**EXERCISE**
Go through the records and give each one again exactly, omitting the images.
################
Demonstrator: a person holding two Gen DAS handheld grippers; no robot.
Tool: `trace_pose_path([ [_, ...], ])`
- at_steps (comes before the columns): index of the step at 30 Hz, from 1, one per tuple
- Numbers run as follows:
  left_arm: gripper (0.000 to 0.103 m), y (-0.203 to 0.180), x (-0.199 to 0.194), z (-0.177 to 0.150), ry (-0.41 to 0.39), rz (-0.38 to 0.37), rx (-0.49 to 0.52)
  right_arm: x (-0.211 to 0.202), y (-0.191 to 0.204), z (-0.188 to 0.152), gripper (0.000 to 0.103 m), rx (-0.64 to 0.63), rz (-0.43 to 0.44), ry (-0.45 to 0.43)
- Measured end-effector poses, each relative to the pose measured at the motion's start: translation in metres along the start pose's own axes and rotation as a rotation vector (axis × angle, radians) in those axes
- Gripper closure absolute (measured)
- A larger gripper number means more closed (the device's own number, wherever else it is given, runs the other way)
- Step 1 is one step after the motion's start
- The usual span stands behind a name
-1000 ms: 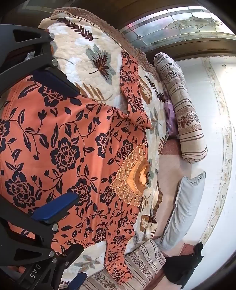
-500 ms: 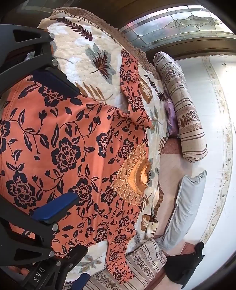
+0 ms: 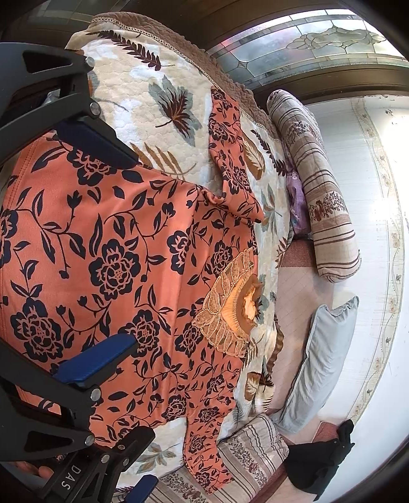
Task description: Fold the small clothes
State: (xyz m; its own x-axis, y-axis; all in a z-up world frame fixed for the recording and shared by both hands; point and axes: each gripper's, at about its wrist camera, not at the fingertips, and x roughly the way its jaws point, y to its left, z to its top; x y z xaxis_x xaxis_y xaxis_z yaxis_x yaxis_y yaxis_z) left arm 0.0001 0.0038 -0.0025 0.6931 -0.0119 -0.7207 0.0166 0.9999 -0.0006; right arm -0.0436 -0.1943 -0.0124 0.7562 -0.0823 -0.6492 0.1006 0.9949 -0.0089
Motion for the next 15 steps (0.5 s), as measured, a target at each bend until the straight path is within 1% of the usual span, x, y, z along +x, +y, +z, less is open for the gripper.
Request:
trace_pose_path([
  [15, 0.000, -0.0009, -0.0006, 0.0014, 0.002, 0.003, -0.001, -0.0001, 0.0013, 0.0015, 0.000, 0.001, -0.001, 0.000],
])
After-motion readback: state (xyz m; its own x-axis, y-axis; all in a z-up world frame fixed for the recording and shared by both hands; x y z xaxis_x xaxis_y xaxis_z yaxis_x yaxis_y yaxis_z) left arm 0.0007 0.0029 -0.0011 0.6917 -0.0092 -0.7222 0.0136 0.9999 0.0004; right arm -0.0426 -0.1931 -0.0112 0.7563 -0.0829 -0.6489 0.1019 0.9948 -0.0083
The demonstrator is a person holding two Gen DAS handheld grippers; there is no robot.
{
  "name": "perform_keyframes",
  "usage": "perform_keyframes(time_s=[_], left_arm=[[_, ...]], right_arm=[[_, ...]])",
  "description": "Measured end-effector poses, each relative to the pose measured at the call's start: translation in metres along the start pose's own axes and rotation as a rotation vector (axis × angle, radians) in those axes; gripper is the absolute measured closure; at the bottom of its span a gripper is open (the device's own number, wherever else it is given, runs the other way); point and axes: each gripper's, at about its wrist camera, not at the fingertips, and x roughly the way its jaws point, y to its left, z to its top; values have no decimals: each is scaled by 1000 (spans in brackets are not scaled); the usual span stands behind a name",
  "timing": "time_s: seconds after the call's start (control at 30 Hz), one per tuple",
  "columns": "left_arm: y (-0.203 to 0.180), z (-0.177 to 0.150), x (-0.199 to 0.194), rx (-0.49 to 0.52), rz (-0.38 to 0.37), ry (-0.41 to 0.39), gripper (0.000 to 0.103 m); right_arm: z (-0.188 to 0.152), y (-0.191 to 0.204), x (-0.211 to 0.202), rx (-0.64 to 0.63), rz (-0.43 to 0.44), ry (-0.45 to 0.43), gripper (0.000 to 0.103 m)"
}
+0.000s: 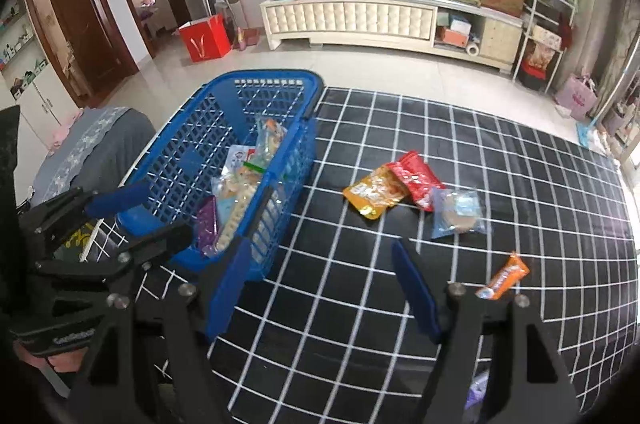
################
**TASK RESULT**
Demonstrator: a person holding two Gen DAS handheld grippers; no robot.
Tool: `trace_pose_path([ [_, ...], ])`
- at_steps (comes before the columns): index of the step at 30 Hz, from 1, one per tuple
- Numbers run as follows:
  left_arm: gripper (0.000 to 0.103 m), y (-0.203 to 0.180), x (-0.199 to 0.194), z (-0.177 to 0.150), ry (-0.41 to 0.39), rz (-0.38 to 0.37), rx (-0.49 to 0.52)
  right_arm: x (-0.211 to 0.202), y (-0.191 to 0.204), z (-0.188 to 0.152), gripper (0.000 to 0.103 m), rx (-0.64 to 0.63), rz (-0.43 to 0.44), ry (-0.45 to 0.43)
- Measured end-effector poses, each relative to the pose measured at the motion's start: translation in metres along the start pose's own axes and rotation as a rotation vector (axis × angle, radians) in those axes
- Gripper closure absolute (measured)
- A larger gripper number means more closed (the device's own number, wherever else it is given, runs the other way)
- Step 1 is one step after the motion's start
- The usual span stands behind a name
-1000 ms: 
-500 ms: 
+0 ms: 
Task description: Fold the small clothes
State: (xyz m; its own x-axis, y-axis; all in a z-up world frame fixed for the recording and shared by both hands; point and axes: each gripper's, at about its wrist camera, not at the fingertips, and x roughly the way its jaws point, y to its left, z to its top; x y z xaxis_x xaxis_y xaxis_z yaxis_x yaxis_y yaxis_z) left arm 0.0001 0.0038 -0.0025 0.6931 -0.0119 -0.7207 0.0166 0.9999 -0.0006; right arm -0.0436 -0.1943 -0.0124 0.7562 -0.0823 -0.6492 0.1006 0.9949 -0.0089
Motion for the next 15 steps (0.5 s), as measured, a target at each bend until the straight path is within 1% of the usual span, x, y, z along +x, +y, +z, less is open for the gripper.
Request:
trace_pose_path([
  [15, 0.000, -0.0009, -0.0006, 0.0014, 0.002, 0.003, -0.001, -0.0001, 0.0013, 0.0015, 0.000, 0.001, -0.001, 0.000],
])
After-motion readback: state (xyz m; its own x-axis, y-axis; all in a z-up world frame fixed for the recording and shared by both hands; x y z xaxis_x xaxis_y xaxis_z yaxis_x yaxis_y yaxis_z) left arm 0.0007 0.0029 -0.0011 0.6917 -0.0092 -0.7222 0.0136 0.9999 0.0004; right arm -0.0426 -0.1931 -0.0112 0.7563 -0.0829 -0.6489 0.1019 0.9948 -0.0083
The demonstrator is a person holding two Gen DAS handheld grippers; there is no robot.
{
  "name": "perform_keyframes",
  "usage": "perform_keyframes(time_s=[_], left_arm=[[_, ...]], right_arm=[[_, ...]])",
  "description": "Measured end-effector poses, each relative to the pose measured at the call's start: translation in metres along the start pose's own axes and rotation as a rotation vector (axis × angle, radians) in those axes; gripper is the absolute measured closure; at the bottom of its span a gripper is open (the device's own number, wherever else it is given, runs the other way); point and axes: each gripper's, at about its wrist camera, not at the fingertips, and x roughly the way its jaws point, y to its left, z to its top; values have no decimals: each is scaled by 1000 (spans in brackets are not scaled); the usual span stands behind a name",
  "timing": "time_s: seconds after the call's start (control at 30 Hz), one per tuple",
  "columns": "left_arm: y (-0.203 to 0.180), z (-0.177 to 0.150), x (-0.199 to 0.194), rx (-0.49 to 0.52), rz (-0.38 to 0.37), ry (-0.41 to 0.39), gripper (0.000 to 0.103 m); right_arm: z (-0.188 to 0.152), y (-0.191 to 0.204), x (-0.211 to 0.202), rx (-0.64 to 0.63), rz (-0.43 to 0.44), ry (-0.45 to 0.43), gripper (0.000 to 0.103 m)"
}
+0.000s: 

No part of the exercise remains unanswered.